At the end of World War II, British tanks entered Bergen-Belsen, one of Nazi Germany's multiple concentration camps. Dead bodies littered the ground. And those still living - some 60,000 people, the majority of them victims of Hitler's infamous Final Solution - were starved, sick, and desperate for liberation. Unfortunately, their liberators weren't exactly ready for the task.
As author Ben Shephard notes in his new book After Daybreak, while the Allied Command had some sense of the atrocities within Germany's concentration camps, many of the rank and file had little awareness of them until confronted by the awful reality. And the first British forces into Bergen-Belsen were tank crews, not medical personnel. As the liberators wrestled to improve conditions within the camp and minister to the countless survivors still near death, over 14,000 inmates of the camp died after the British assumed control. While the military's reaction to the camp has been lauded in some circles and criticized in others, Shephard's book is an effort to objectively examine what exactly happened - and why.

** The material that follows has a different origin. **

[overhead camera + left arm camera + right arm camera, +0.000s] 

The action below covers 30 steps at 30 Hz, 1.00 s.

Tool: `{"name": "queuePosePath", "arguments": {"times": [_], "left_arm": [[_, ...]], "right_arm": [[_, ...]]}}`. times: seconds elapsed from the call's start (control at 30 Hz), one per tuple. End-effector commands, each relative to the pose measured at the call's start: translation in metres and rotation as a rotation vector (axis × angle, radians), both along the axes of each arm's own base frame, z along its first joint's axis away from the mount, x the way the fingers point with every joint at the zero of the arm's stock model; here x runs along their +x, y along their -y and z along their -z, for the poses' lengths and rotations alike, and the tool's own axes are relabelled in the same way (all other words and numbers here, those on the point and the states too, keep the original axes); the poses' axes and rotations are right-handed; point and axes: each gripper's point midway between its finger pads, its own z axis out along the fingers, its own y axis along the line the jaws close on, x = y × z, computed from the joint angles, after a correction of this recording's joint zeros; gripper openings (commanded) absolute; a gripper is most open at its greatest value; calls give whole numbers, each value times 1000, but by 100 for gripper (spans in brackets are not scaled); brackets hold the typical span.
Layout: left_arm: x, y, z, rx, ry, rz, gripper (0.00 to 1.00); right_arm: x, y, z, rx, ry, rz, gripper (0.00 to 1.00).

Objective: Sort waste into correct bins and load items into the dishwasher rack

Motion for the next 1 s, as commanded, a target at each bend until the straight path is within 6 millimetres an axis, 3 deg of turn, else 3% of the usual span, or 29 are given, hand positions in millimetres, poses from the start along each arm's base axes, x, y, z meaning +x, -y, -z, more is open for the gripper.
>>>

Shephard's book is based upon letters and diaries of military and medical personnel who were actually present during the aftermath of the liberation. He acknowledges the very real problems faced by a military ill-equipped to suddenly set up a massive field hospital for the equivalent of a small city. The immediacy and urgency of the camp's conditions, and the fact that many of the prisoners were near death when the British arrived is clear. At the same time, however, Shephard doesn't shy away from the correlated reality that many of the deaths might well have been prevented through relatively simple medical care. The delays in evacuating the camps doomed many to die; likewise, the food offered to the inmates was often too rich and heavy for people who had been starved for so long.






Article comments
1 - David Vernon
William,
That's a fine book review. I too found that Shephard handled the differing views on the British liberation quite masterfully. There was one 'voice' absent from the book, and that was the German view. Whilst I imagine tracking down German witnesses to the atrocities would have been difficult, it would have added a further dimension into the appalling way humans can treat other humans. Even if the Germans were unwilling to speak, perhaps some of the Hungarian guards who were so prominent after liberation may have been able to provide some further insights.
Maybe that's another book.
Cheers,
David Vernon
Editor, Men at Birth (2006) and With Women (2007)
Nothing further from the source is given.